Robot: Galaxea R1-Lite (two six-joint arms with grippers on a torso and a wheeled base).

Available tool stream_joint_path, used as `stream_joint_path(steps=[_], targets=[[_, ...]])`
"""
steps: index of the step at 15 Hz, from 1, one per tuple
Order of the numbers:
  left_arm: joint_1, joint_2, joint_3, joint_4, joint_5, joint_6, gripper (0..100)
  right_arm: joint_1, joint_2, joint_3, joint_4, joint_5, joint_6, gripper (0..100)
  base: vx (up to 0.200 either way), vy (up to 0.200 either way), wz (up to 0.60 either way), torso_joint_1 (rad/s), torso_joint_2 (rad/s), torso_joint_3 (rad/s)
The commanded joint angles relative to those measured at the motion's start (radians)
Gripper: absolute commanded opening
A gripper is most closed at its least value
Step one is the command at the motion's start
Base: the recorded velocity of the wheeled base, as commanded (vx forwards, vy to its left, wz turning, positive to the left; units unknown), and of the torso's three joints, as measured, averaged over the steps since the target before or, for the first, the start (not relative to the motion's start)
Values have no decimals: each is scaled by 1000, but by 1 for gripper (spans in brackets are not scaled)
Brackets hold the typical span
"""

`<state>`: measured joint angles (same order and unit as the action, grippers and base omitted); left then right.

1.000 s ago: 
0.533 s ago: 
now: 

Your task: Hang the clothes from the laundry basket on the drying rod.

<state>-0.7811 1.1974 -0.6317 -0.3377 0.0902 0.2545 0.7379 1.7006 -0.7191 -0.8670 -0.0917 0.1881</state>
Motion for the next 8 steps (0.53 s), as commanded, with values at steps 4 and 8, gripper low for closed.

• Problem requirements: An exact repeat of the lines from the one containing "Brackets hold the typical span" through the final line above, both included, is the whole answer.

• Answer box:
Brackets hold the typical span
"""

`<state>`: measured joint angles (same order and unit as the action, grippers and base omitted); left then right.

1.000 s ago: 
0.533 s ago: 
now: 

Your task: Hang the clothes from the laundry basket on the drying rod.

<state>-0.7811 1.1974 -0.6317 -0.3377 0.0902 0.2545 0.7379 1.7006 -0.7191 -0.8670 -0.0917 0.1881</state>
Motion for the next 8 steps (0.53 s), as commanded, with values at steps 4 and 8, gripper low for closed.

The exercise concludes with that.